Joëlle Léandre – Beauty / Resistance (CD Recensie)

Toen er nog vrijwel geen vrouwelijke jazzmusici waren stond Joëlle Léandre reeds achter haar contrabas. Al op tienjarige leeftijd leende ze het instrument van haar broer en eind jaren ’70, begin jaren ’80 van de vorige eeuw bekwaamde ze zich in de vrije improvisatie, een muzieksoort waarin ze de afgelopen veertig jaar is uitgegroeid tot één van de belangrijkste musici op dit instrument. Ze werkte met zo ongeveer iedereen samen die er in het wereldje toe doet, zowel in Europa als ver daarbuiten. Daarom maar eens een uitgebreid portret, te beginnen met de vorig jaar bij NotTwo Records verschenen, uit drie Cd’s bestaande box ‘Beauty / Resistance’. Op dit album live opnames gemaakt tijdens een residentie als onderdeel van het Jazz Autumn Festival in Krakow, editie 2019.

We horen haar in wisselende samenstelling met klarinettist Mateusz Rybicki, mede bassisten Zbigniew  Kozera en Rafal Mazur, die laatste bespeelt de zelden gebruikte akoestische basgitaar en tot slot de drummer Zlatko Kaučič. De eerste schijf bestaat uit opnames van een kwartet, met naast Léandre, Rybicki, Kozera en Kaučič. Heerlijk abstracte, stroeve en wat duistere muziek, maar ja wat wil je met twee contrabassen en een klarinet, donkere klankkleuren zijn dan altijd oververtegenwoordigd. Bijzonder zijn wat ik graag schermutselingen noem, die momenten waarop de musici elkaar aftasten, welk geluid past hier nu? Wat wil en kan ik toevoegen? Iets over de helft in het eerste lange stuk zit zo’n prachtig moment en het is ook hier weer bijzonder om te horen hoe de muziek gaandeweg steeds meer vorm krijgt. Prachtig is ook die frase iets verderop, waarin je hoort hoe de snaren gemangeld worden. Iets dat scherp contrasteert met Rybicki’s liefelijke klarinetklanken.

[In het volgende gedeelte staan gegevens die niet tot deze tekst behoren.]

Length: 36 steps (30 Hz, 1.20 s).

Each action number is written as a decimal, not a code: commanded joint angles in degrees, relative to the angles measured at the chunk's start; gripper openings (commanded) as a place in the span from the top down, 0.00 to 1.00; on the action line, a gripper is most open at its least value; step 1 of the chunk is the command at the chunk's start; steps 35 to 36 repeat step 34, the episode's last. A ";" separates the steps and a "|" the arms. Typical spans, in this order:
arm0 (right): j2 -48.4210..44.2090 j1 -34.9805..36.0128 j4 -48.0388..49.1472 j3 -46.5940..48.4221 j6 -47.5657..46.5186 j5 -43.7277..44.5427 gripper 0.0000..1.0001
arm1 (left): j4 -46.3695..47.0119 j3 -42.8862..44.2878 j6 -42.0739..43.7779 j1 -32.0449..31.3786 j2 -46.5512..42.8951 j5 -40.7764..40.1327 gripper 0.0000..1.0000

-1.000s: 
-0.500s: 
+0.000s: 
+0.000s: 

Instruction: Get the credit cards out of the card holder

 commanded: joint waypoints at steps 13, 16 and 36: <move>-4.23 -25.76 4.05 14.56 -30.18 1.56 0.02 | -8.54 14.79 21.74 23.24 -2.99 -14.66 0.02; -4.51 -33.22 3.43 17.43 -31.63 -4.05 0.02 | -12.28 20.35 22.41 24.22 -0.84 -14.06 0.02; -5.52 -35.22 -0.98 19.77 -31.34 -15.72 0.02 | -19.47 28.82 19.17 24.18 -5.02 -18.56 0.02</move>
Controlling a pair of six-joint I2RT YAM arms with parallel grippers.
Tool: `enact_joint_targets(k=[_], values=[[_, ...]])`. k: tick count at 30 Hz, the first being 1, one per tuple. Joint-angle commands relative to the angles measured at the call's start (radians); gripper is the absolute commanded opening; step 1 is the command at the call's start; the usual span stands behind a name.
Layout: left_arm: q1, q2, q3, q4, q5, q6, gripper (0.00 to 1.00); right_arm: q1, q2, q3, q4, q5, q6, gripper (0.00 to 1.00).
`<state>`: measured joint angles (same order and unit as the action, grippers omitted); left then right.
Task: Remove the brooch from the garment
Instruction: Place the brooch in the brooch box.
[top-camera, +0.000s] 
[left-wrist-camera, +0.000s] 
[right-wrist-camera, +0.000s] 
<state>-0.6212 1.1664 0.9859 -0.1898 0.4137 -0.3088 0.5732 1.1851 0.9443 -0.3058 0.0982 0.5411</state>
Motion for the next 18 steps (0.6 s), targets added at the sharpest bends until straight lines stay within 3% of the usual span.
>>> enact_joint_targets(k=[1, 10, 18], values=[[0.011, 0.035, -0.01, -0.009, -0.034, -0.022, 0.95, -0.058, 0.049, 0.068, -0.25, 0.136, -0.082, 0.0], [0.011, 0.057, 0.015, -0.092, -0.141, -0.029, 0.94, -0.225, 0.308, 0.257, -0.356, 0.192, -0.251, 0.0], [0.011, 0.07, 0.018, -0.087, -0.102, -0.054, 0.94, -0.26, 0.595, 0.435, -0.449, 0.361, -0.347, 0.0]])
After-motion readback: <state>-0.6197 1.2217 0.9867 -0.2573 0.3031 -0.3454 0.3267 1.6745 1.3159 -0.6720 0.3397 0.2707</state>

Joëlle Léandre. Foto: Kadima Collective

De tweede schijf bevat een duet van Léandre met Kaučič, uiteenvallend in twee delen. Wat hier het meest opvalt is de mate waarin de klanken hier, al gaat het toch om twee totaal verschillende instrumenten op prachtige wijze in elkaar overlopen. Daar draagt het percussieve spel van Léandre zeker aan bij, maar ook de grote diversiteit aan materialen en technieken waar Kaučič over beschikt. En ook dit is een vrij heftige, duistere set, vol donkere kleuren en grote dynamische contrasten. Natuurlijk hoorde ik vaker een contrabas en een drumstel en ook samen, maar zoals de combinatie hier klinkt, is toch echt van een andere orde. Het tweede, met ruim zeven minuten het kortste deel, klinkt mooi ingetogen, Léandre hanteert de strijkstok en tovert een mysterieus melodieus patroon te voorschijn, terwijl Kaučič hier met zijn percussie prachtig aansluiting bij vindt.

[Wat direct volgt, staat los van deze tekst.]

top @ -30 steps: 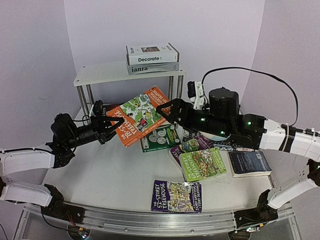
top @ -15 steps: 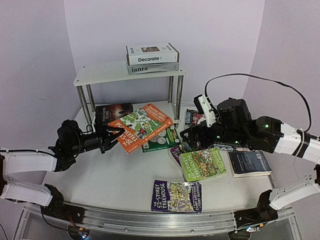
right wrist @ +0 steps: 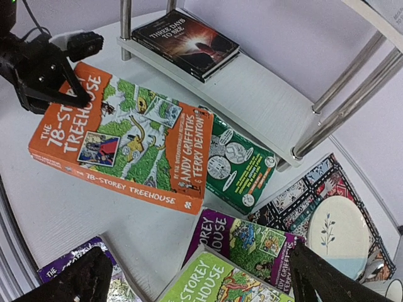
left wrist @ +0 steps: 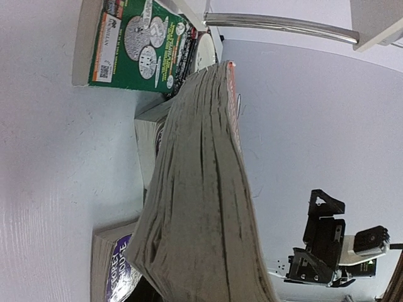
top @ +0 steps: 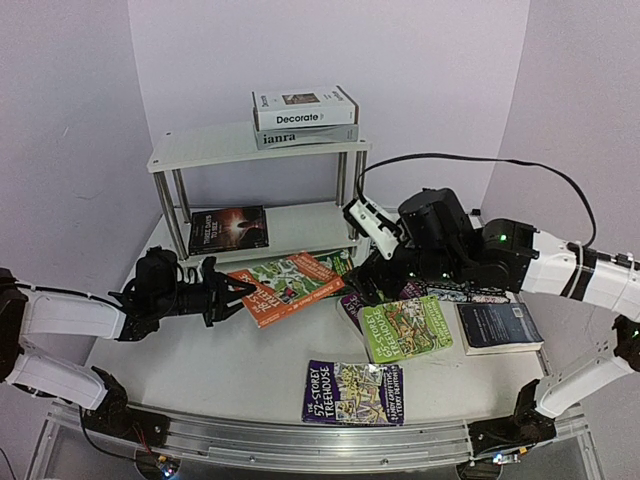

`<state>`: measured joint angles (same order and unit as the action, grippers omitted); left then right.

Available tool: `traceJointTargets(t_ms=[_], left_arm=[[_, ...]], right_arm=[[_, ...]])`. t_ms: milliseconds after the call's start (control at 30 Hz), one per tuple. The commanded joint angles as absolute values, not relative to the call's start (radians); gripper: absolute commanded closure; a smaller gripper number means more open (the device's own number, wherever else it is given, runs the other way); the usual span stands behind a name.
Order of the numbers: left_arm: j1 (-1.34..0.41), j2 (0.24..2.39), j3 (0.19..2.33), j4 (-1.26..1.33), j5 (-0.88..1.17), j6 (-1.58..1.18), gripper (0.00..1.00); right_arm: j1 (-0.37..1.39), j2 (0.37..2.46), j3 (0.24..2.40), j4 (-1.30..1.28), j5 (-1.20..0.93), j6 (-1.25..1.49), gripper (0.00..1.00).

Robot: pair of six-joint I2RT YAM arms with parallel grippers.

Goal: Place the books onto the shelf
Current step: Pass from the right arm to the left, then pass from the left arm to the right

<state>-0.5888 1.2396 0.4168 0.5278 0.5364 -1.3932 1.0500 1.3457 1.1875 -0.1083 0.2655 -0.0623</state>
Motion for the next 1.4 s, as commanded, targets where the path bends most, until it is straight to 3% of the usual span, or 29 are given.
traceJointTargets(t_ms=[0, 300, 533, 800, 1367], left_arm=[[-0.587, 1.238, 0.480, 0.540, 0.531, -1.436, 1.00], [-0.588, 1.261, 0.520, 0.459, 0.545, -1.436, 1.00], [-0.588, 1.262, 0.531, 0.429, 0.557, -1.430, 1.00], [-0.588, 1.257, 0.526, 0.403, 0.558, -1.428, 1.00], [-0.588, 1.219, 0.527, 0.365, 0.567, -1.425, 1.00]], right_arm=[[1.054, 1.341, 1.227, -0.058, 0.239, -0.121, 0.02], [1.056, 1.319, 1.084, 0.133, 0.169, -0.279, 0.02], [1.199, 1.449, 1.066, 0.220, 0.368, -0.553, 0.02], [1.228, 1.509, 1.069, 0.248, 0.349, -0.671, 0.02], [1.321, 1.762, 1.089, 0.455, 0.569, -1.020, 0.23]])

De derde schijf bevat eveneens een duet, nu met Mazur. Ingenieus snarenspel is wat de twee ons hier opdienen. Snarenspel dat verderop de vorm aanneemt van een wervelstorm aan klanken. En prachtig zijn die duistere lijnen die Léandre opdiept uit haar instrument. Mooi in dit duet is de combinatie tussen strijken en pizzicato, wat het geheel een aparte dynamiek geeft. En dan is er het derde deel, die krachtige, maar ook stroeve bewegingen over de snaren, dat bijna machinale geluid dat Léandre hier produceert, culminerend in een ware stroom aan klanken van beide bassen, als in een rituele dans, vocaal begeleid. Bijzonder is ook het vierde deel, waarin in het begin op alle mogelijke wijzen de snaren worden beklopt en verderop de spanning wederom tot grote hoogte stijgt.